Seringkali kita menganggap remeh transaksi jual beli. Tidak menjadi masalah jika transaksi jual beli itu dilakukan secara kontan alias langsung dibayar. Namun, akan jadi masalah di kemudian hari bila transaksi itu dilakukan dengan cara berutang.
Kasus Jual Beli Secara Berutang
Seperti yang menimpa ibu mertuaku. Suatu hari, istriku membawa cerita percakapannya dengan tetangga di gang sebelah.

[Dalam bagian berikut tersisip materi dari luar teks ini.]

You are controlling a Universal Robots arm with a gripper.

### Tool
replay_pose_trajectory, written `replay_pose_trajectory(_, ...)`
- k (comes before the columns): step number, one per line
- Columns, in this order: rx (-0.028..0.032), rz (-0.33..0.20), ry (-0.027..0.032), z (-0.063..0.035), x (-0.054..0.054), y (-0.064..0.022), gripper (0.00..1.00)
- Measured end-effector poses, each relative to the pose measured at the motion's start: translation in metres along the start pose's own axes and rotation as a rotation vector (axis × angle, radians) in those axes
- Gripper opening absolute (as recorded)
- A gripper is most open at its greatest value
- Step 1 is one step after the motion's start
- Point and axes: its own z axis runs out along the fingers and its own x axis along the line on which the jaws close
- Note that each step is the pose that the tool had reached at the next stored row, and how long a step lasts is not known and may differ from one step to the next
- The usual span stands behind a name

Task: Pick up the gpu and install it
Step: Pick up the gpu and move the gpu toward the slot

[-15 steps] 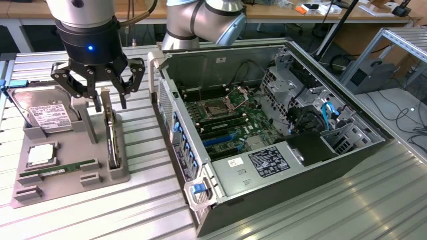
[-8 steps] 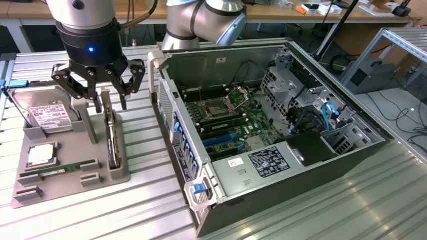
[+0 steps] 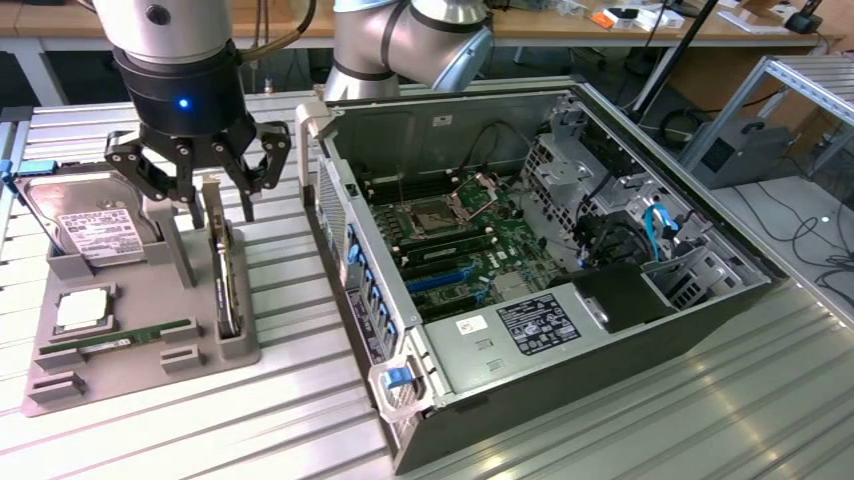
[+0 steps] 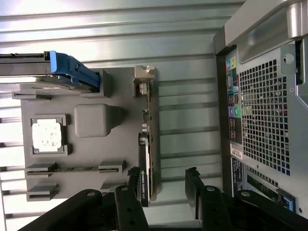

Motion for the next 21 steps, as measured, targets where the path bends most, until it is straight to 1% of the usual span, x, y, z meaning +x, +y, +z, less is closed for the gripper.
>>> replay_pose_trajectory(21,0.0000,0.000,0.0000,0.0066,0.0002,0.0000,0.50)
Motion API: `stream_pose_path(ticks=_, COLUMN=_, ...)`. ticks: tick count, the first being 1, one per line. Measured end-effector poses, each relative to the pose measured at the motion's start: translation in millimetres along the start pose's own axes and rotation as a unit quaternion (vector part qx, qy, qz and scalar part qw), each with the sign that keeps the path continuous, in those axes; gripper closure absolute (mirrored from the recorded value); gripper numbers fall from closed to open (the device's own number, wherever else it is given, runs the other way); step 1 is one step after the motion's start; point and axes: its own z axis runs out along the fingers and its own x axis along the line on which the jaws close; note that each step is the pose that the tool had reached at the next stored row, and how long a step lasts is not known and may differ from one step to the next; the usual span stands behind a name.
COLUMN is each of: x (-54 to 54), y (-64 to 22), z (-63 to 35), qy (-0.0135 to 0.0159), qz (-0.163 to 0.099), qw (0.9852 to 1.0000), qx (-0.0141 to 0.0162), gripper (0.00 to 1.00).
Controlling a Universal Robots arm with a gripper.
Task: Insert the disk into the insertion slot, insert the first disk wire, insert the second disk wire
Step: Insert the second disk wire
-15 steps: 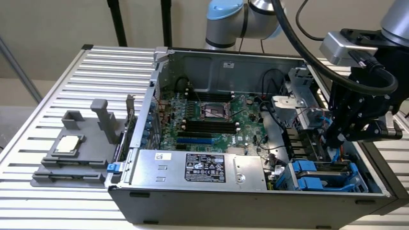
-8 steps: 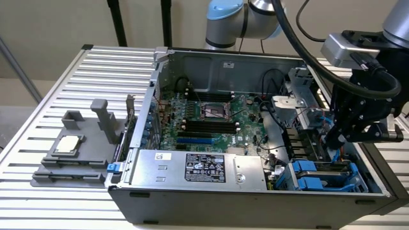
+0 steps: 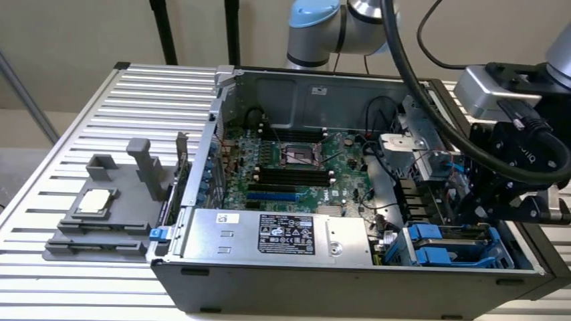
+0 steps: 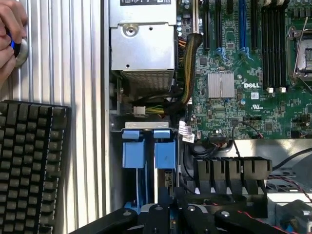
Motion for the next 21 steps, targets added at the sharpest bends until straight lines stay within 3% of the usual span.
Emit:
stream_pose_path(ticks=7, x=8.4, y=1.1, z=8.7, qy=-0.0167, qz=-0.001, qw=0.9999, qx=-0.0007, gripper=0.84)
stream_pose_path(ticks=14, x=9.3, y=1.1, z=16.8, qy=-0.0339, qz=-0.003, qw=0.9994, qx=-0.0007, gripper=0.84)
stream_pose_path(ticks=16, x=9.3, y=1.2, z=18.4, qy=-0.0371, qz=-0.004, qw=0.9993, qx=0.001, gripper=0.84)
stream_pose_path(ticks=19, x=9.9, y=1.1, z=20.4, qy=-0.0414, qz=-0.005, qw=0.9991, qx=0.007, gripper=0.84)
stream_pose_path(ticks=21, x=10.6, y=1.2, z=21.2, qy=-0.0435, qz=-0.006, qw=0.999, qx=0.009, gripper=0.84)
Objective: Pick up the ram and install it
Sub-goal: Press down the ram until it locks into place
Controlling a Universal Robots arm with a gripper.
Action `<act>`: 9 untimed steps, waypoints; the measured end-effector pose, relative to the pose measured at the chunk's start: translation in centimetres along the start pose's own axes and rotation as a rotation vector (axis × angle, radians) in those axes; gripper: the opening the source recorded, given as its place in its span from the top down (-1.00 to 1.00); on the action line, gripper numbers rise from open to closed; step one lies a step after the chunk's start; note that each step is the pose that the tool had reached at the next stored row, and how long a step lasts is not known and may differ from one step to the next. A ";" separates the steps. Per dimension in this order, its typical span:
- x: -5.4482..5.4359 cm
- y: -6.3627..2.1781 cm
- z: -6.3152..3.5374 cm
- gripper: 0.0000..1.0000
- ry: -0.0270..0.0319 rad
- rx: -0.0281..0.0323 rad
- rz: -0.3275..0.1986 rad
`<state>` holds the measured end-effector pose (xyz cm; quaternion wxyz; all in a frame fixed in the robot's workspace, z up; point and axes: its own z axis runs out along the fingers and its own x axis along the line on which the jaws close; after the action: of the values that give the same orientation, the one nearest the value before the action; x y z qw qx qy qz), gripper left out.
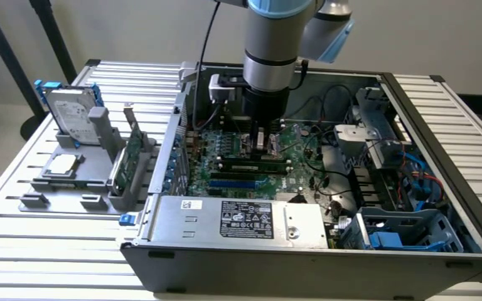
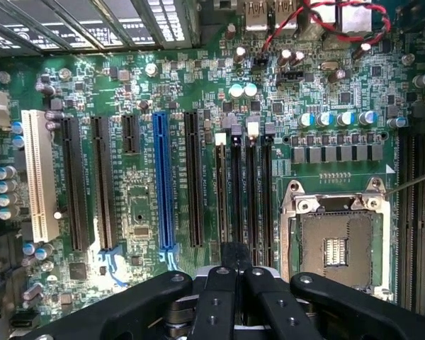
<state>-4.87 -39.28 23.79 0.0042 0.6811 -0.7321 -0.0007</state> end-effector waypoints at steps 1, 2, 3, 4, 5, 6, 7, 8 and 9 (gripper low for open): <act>0.0 0.00 -0.30 0.79 -0.0014 0.0000 0.000; 0.0 0.00 -0.59 0.79 -0.0019 -0.0004 0.000; 0.0 0.00 -0.84 0.79 -0.0027 -0.0005 0.000; 0.0 0.00 -1.05 0.79 -0.0034 -0.0007 0.000; 0.0 0.00 -1.16 0.79 -0.0042 -0.0008 0.000; 0.0 0.00 -1.20 0.79 -0.0056 -0.0009 0.000; 0.0 0.00 -1.20 0.79 -0.0068 -0.0009 0.000; 0.0 0.00 -1.20 0.79 -0.0068 -0.0009 0.000; 0.0 0.00 -1.20 0.79 -0.0069 -0.0009 0.000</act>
<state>-4.86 -39.30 24.99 0.0020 0.6812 -0.7321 -0.0034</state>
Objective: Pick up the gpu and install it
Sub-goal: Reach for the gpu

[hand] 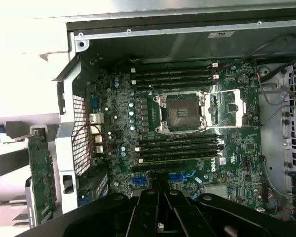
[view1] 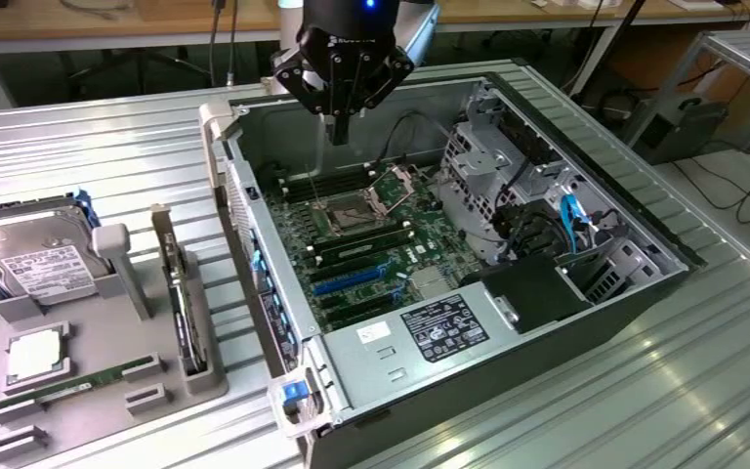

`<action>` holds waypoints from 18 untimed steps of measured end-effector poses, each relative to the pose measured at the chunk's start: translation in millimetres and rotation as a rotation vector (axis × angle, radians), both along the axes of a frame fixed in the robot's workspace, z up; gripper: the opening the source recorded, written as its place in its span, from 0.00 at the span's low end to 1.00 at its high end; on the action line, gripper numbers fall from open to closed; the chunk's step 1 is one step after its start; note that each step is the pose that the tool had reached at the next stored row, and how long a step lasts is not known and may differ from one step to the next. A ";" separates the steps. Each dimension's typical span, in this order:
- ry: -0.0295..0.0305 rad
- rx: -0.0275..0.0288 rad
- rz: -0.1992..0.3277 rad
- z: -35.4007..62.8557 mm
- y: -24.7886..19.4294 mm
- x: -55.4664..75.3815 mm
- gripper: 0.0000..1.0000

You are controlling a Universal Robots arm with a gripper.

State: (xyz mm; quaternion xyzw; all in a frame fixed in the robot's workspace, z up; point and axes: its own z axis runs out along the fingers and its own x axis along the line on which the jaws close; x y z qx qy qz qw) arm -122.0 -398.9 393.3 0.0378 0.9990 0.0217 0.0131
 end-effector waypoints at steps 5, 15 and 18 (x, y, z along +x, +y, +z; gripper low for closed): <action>0.0000 -0.0001 0.001 0.0 -2.2 -10.4 0.11; -0.0002 0.0000 0.001 0.0 -10.9 -47.3 0.11; -0.0003 -0.0001 0.001 0.1 -14.6 -58.6 0.11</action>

"Mas, ternyata Ibu masih ada cicilan jam tangan ke Bu Dewi. Katanya, belum melunasi utang saat membeli jam tangannya dulu. Ibu baru bayar separuh dari harga jam tangan."
"Lho, bukannya sudah lunas? Aku sendiri yang mengantar Ibu waktu menyerahkan uang cicilan jam tangannya," kataku mengingatkan.
"Iya, Bu Dewi ingat. Tapi masih kurang. Harga jamnya kata Bu Dewi  1,4 juta. Nah yang baru dibayar Ibu itu 400 ribu. Jadi dulu Ibu itu nyicil 200 ribu dua kali."
"Lha Ibu sendiri dulu bilangnya beli jam di Bu Dewi cuma 400 ribu, bukan 1,4 juta."
"Nah itu gak tahu. Bu Dewi juga gak mencatat. Katanya percaya sama Ibu soalnya kan tetangga sendiri."
"Terus bagaimana?"
"Bu Dewi bilang sudah mengikhlaskan, tapi kan gak enak Mas. Biarlah kita lunasi saja mumpung ada rezeki."
Ibu mertuaku memang begitu, suka membeli barang tapi nggak pernah bilang-bilang ke anaknya yang di rumah. Aku ingat, dulu Ibu pernah ngomong habis beli jam tangan dari Bu Dewi seharga 400 ribu, dan bayarnya dicicil dua kali. Saat aku mengantarkan ke rumah Bu Dewi, ibu mertuaku mengatakan itu pembayaran yang terakhir alias sudah lunas.